Incidentally, Ornua, the owners of Pilgrims Choice and Kerrygold reportedly stockpiled 40,000 tonnes of cheese in the UK in 2019 in preparation for the March 2019 Brexit deadline. No doubt they will be doing the same now.

Irish Farmers will lose tariff-free access to a market 13 times larger than their domestic market

This should really be the headline for the BBC's news item. Irish Farmers who have relied on supplying the much larger UK Market will be the people most affected if the EU and the UK do not reach a trade agreement, not UK consumers. The items the Irish produce most efficiently, such as beef and dairy products, are also produced efficiently in the UK. British shoppers will be able to easily replace any Irish products with tariff free British ones. Tim Cullinan, the Irish Farmers Association president agrees and was quoted in the Irish Times as saying that 'no country and no sector is as exposed as Irish farmers from a 'no deal' scenario'.

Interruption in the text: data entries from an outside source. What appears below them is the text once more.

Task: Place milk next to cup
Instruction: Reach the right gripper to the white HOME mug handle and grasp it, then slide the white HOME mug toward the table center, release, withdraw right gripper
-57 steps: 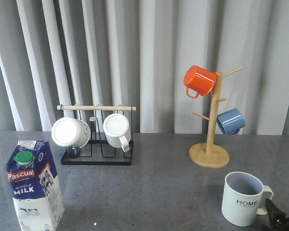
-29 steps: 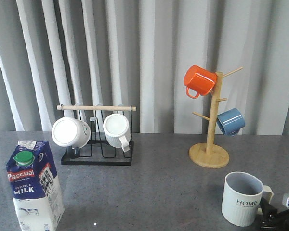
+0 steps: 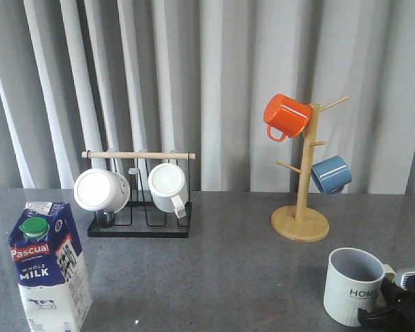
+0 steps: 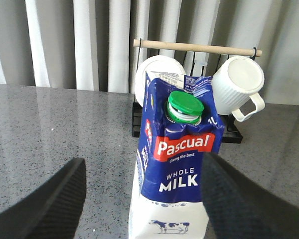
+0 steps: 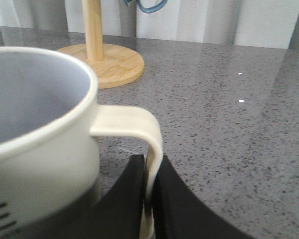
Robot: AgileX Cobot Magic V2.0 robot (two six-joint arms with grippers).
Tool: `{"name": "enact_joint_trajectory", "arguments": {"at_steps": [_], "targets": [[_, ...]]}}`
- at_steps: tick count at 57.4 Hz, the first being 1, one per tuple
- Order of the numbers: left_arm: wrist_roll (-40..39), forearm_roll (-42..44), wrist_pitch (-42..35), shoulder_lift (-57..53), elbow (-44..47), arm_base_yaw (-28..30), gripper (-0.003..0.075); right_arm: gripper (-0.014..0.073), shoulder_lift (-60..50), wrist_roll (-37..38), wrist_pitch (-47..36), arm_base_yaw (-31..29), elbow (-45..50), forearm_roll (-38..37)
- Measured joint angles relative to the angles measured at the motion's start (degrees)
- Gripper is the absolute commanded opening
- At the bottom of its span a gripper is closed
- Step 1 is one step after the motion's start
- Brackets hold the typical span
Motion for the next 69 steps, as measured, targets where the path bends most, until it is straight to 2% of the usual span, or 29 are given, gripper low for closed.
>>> {"name": "enact_joint_trajectory", "arguments": {"at_steps": [8,14,24,38,47,56,69], "targets": [[0.0,0.0,0.0,0.0,0.0,0.0,0.0482,-0.0004,-1.8,2.1,2.7,3.6,0.0,-0.4],[0.0,0.0,0.0,0.0,0.0,0.0,0.0482,-0.0003,-3.3,2.2,3.5,10.8,-0.3,3.3],[0.0,0.0,0.0,0.0,0.0,0.0,0.0482,-0.0003,-3.0,-0.3,6.9,23.8,-4.7,19.0],[0.0,0.0,0.0,0.0,0.0,0.0,0.0482,-0.0003,2.8,-13.3,7.5,37.0,-12.1,42.4],[0.0,0.0,0.0,0.0,0.0,0.0,0.0482,0.0,6.4,-19.4,6.7,41.0,-15.6,50.1],[0.0,0.0,0.0,0.0,0.0,0.0,0.0482,0.0034,7.9,-21.6,5.1,42.4,-17.0,52.2],[0.0,0.0,0.0,0.0,0.0,0.0,0.0482,0.0188,7.9,-22.5,6.7,42.5,-17.0,52.8]]}}
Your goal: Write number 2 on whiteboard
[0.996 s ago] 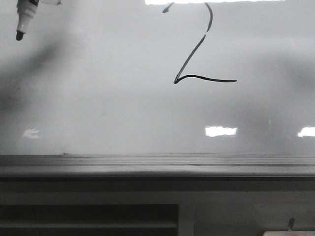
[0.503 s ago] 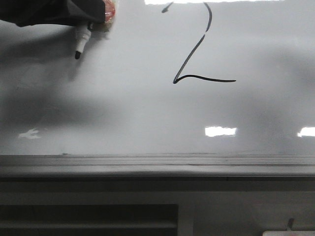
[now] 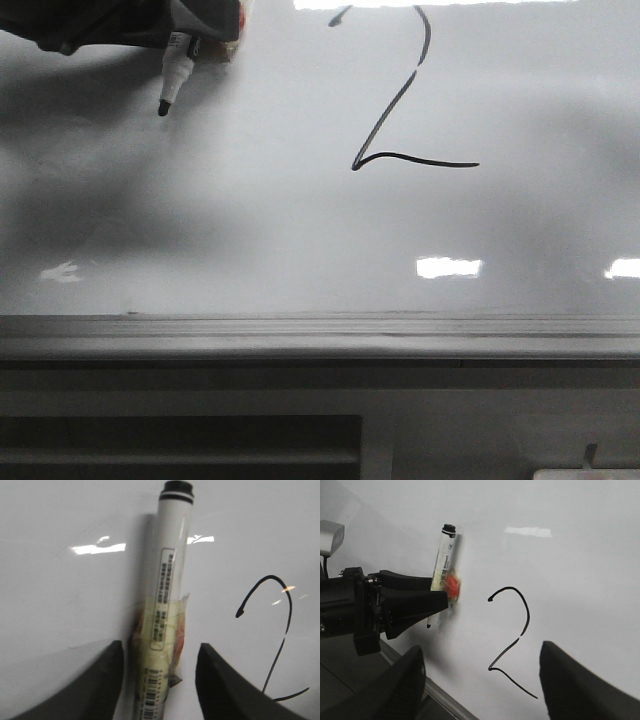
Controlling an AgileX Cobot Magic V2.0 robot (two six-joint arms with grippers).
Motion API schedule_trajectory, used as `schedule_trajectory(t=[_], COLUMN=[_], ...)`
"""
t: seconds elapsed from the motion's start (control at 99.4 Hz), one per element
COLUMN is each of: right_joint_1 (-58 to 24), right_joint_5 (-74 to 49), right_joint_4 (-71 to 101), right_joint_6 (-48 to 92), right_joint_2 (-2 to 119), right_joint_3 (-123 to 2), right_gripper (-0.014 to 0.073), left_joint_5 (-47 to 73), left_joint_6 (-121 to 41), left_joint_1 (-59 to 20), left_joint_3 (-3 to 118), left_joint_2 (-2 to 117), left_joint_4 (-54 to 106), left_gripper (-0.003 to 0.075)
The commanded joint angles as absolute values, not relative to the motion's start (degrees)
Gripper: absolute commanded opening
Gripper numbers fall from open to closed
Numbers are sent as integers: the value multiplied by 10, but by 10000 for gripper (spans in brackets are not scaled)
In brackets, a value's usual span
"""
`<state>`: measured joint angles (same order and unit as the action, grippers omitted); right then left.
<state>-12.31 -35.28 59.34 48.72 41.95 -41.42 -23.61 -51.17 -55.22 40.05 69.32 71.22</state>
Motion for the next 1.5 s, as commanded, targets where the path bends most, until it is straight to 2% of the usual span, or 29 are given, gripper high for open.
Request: schedule_trajectory(t=[0.0,0.201,0.493,0.564,0.644,0.735,0.775,0.805,1.016,1.258,1.318,1.328,1.489], right_joint_1=[-120,-120,-120,-120,-120,-120,-120,-120,-120,-120,-120,-120,-120], right_joint_5=[-337,-336,-322,-316,-314,-307,-299,-291,-239,-239,-229,-212,-212], right_joint_4=[616,609,609,609,609,609,609,609,609,610,634,652,654], right_joint_6=[488,488,488,488,488,500,505,510,544,544,544,544,544], right_joint_2=[418,417,416,416,410,386,366,350,180,3,-17,-9,-9], right_joint_3=[-427,-427,-427,-427,-425,-414,-398,-386,-254,-122,-103,-85,-77], right_gripper=[433,433,410,322,139,-74,-64,-62,-68,-68,-68,-68,-68], left_joint_5=[-269,-270,-265,-259,-240,-198,-182,-168,-101,-98,-98,-97,-97], left_joint_6=[-506,-522,-679,-708,-729,-735,-735,-736,-736,-735,-735,-735,-735], left_joint_1=[-552,-552,-552,-552,-552,-552,-552,-552,-552,-552,-552,-552,-552], left_joint_3=[419,419,400,393,381,361,349,340,249,143,129,120,120], left_joint_2=[684,656,522,489,452,410,394,377,266,130,97,60,58], left_joint_4=[700,700,702,702,702,702,702,699,705,747,754,755,755], left_gripper=[431,433,429,407,331,152,22,-21,-20,-20,-20,-20,-20])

If there is no trade deal with the UK, Irish farmers will discover that they do not have an alternative market for their products in the rest of the EU. The Irish and the British have similar tastes in food, but any Irish cheddar left off the shelves of UK supermarkets will not be easily sold in France or Germany where consumers prefer softer, or very much softer cheeses. Sensibly, Irish dairy producers are trying to increase their sales in the US, rather than the EU.

Irish beef may be better placed to compete with French, German, Spain, Italian and Polish beef but these countries don't have a beef shortage. According to Eurostat the Irish haven't been reducing their cattle herd size in preparation for the loss of the UK markets. Their total Bovine herd was 7.2 million head in Dec 2019, down on 2018 but about the same as in 2016 when the UK voted to leave the EU. As commodity prices are driven by supply and demand, without a replacement market for the UK, Irish farmers should be preparing for a price drop in January. This happened in Australia in 1973 after it lost its largest beef market: the UK. Alternatively, Irish farmers could absorb the tariffs to attempt to retain their UK market share.

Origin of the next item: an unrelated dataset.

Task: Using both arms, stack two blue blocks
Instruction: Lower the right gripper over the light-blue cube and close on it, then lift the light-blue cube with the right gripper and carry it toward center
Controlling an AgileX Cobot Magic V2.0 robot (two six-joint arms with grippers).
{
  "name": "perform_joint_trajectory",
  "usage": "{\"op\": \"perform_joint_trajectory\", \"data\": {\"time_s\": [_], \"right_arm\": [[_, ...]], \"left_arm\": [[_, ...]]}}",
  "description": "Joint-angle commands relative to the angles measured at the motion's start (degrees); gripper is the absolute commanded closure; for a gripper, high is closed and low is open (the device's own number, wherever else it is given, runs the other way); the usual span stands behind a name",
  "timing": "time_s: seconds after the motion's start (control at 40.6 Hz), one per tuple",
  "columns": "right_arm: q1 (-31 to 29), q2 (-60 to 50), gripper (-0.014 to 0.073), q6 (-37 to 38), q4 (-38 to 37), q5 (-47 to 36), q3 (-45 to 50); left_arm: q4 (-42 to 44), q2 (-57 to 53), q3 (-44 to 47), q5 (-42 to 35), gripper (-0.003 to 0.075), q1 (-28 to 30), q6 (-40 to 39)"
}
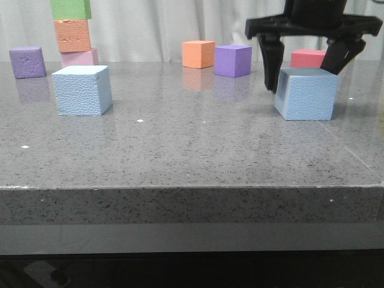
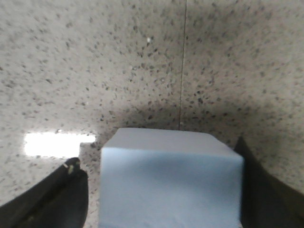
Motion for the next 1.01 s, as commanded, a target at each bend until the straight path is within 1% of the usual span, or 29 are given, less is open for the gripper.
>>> {"op": "perform_joint_trajectory", "data": {"time_s": [0.0, 0.099, 0.172, 0.271, 0.32, 0.493, 0.616, 0.788, 0.887, 0.985], "right_arm": [[-0.52, -1.70, -0.0010, 0.16, -0.30, -0.64, -1.93], [-0.52, -1.62, -0.0001, 0.16, -0.10, -0.29, -1.93], [-0.52, -1.62, 0.0054, 0.16, -0.10, 0.54, -1.93], [-0.52, -1.83, 0.0153, 0.16, 0.47, 1.99, -2.01], [-0.43, -2.40, 0.0172, 0.16, 1.60, 2.06, -2.12], [1.31, -4.58, 0.0166, 0.16, 6.33, 2.31, -2.12], [3.80, -4.58, 0.0166, 1.69, 7.05, 0.91, -2.19], [8.36, -4.05, 0.0166, 4.41, 6.28, -3.81, -2.51], [10.78, -1.81, 0.0166, 7.31, 3.78, -2.52, -6.11], [12.84, 1.16, 0.0166, 9.50, -0.28, 1.02, -11.27]], "left_arm": [[-0.40, 0.86, -1.53, -4.99, 0.0357, -0.45, 0.08], [-0.40, 0.86, -1.53, -4.99, 0.0357, -0.45, 0.08], [-0.40, 0.86, -1.53, -4.99, 0.0357, -0.45, 0.08], [-0.40, 0.86, -1.53, -4.99, 0.0357, -0.45, 0.08], [-0.40, 0.86, -1.53, -4.99, 0.0357, -0.45, 0.08], [-0.40, 0.86, -1.53, -4.99, 0.0357, -0.45, 0.08], [-0.40, 0.86, -1.53, -4.99, 0.0357, -0.45, 0.08], [-0.40, 0.86, -1.53, -4.99, 0.0357, -0.45, 0.08], [-0.40, 0.86, -1.53, -4.99, 0.0357, -0.45, 0.08], [-0.40, 0.86, -1.53, -4.99, 0.0357, -0.45, 0.08]]}}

The Irish know this even if the BBC is trying to imply the reverse. According to the Irish Times article entitled: Brexit 'no deal' scenario poses a serious threat to Irish farmers, half of Ireland's beef production goes to the UK but predominately to the presently locked-down catering business. So, the loss of Irish beef will be even less of a problem for UK supermarket shopping bills in January.

But either way Irish farmers should definitely be questioning whether the EU and Leo Varadkar really had their best interests in mind when they decided to focus on forcing the UK to hand over its fishing grounds or comply with EU level playing field regulations instead of negotiating a straight forward free trade agreement.

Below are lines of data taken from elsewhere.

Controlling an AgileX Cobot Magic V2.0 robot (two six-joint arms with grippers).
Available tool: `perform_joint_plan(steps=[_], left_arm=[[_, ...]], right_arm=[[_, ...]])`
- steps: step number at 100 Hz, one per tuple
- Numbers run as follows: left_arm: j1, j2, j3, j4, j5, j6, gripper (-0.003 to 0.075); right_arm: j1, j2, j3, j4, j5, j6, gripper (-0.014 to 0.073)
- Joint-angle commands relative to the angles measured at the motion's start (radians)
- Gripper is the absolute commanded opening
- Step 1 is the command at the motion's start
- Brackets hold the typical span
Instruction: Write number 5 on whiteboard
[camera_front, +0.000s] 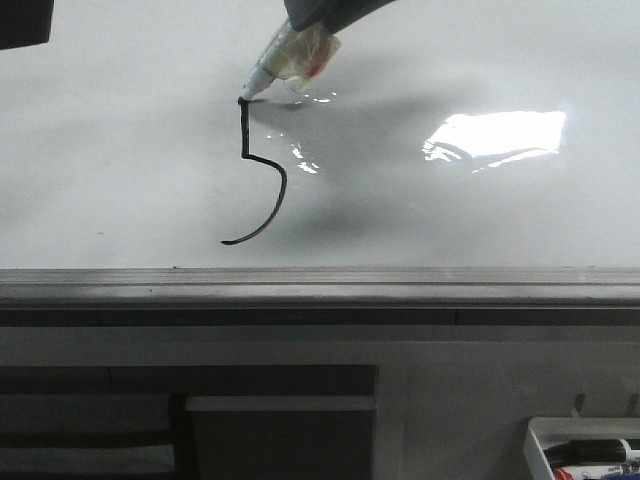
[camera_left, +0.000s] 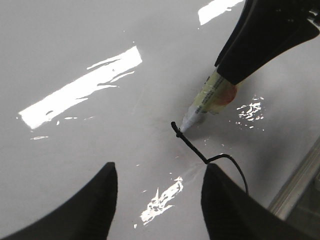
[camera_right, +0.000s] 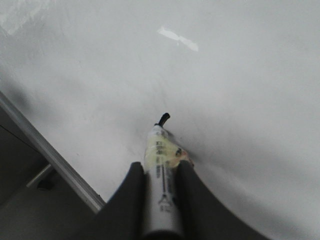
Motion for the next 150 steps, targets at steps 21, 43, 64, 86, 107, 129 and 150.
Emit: perform_joint_plan(steps=[21, 43, 64, 86, 107, 129, 150], left_arm=[[0.002, -0.008, -0.027, -0.029, -0.054, -0.011, 0.0346], [0.002, -0.008, -0.027, -0.025, -0.067, -0.011, 0.0347], [-0.049, 0.034, -0.027, 0.098, -0.201, -0.011, 0.0347], [-0.123, 0.164, -0.039, 0.105, -0.240, -0.004, 0.0347], [-0.125, 0.268, -0.091, 0.110, -0.282, -0.001, 0.0347], [-0.125, 0.339, -0.118, 0.167, -0.312, -0.001, 0.0347], [-0.125, 0.361, -0.118, 0.199, -0.317, -0.001, 0.0129]], right_arm=[[-0.111, -0.068, -0.032, -0.024, 0.048, -0.009, -0.0061], [-0.093, -0.074, -0.030, -0.024, 0.055, -0.011, -0.0061], [0.035, -0.142, -0.030, -0.024, 0.089, -0.061, -0.0061], [0.123, -0.132, -0.030, -0.026, 0.164, -0.070, -0.0061], [0.182, -0.131, -0.030, -0.030, 0.183, -0.070, -0.0061], [0.193, -0.131, -0.030, -0.030, 0.204, -0.070, -0.0061], [0.193, -0.131, -0.030, -0.030, 0.215, -0.070, -0.0061]])
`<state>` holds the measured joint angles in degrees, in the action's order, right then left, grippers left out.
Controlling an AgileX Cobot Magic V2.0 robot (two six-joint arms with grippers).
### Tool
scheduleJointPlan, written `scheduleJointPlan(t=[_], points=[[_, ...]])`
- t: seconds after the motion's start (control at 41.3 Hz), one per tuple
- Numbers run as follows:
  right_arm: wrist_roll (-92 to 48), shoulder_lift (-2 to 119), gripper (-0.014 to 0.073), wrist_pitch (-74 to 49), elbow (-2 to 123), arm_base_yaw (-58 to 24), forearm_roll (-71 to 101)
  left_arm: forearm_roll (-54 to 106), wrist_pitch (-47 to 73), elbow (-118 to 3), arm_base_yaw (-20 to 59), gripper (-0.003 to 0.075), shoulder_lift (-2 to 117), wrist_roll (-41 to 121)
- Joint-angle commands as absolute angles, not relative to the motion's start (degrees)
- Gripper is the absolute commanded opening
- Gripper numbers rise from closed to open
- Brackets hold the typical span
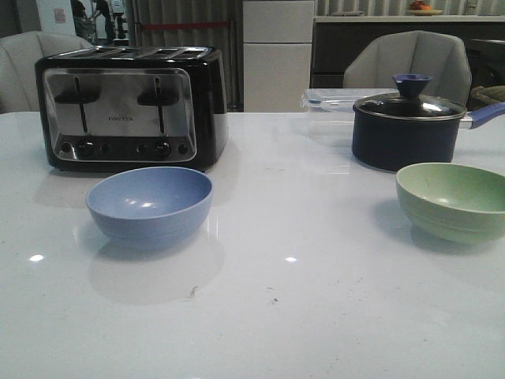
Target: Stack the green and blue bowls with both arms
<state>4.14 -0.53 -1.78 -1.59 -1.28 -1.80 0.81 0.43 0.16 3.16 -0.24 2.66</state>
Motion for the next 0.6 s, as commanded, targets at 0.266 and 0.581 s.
scheduleJointPlan(t=[0.266,0.581], points=[[4.3,-1.7,0.0052,3.8,-1.4,-0.9,-2.3,1.2,-4.7,0.4,3.2,0.0093,-1.4,2.2],[4.3,-1.7,0.0052,3.8,-1.4,-0.9,-2.3,1.2,-5.4,0.4,3.2,0.0093,-1.4,2.2]])
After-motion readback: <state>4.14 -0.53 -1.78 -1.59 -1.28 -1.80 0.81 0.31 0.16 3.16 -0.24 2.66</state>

And the BBC should stop trying to scare British shoppers. The UK food supply is much more resilient than the BBC thinks.

[1] According to the UK Government Website – fresh or chilled cucumbers will have 12% tariff not 16%.

2 Prices from Tesco's website 26 Sep 2020, Tesco controls 27% of the UK retail market

[1] The Extra Virgin olive oil UK tariff will be £1.04 per kilo for countries without a trade deal in Jan 2021.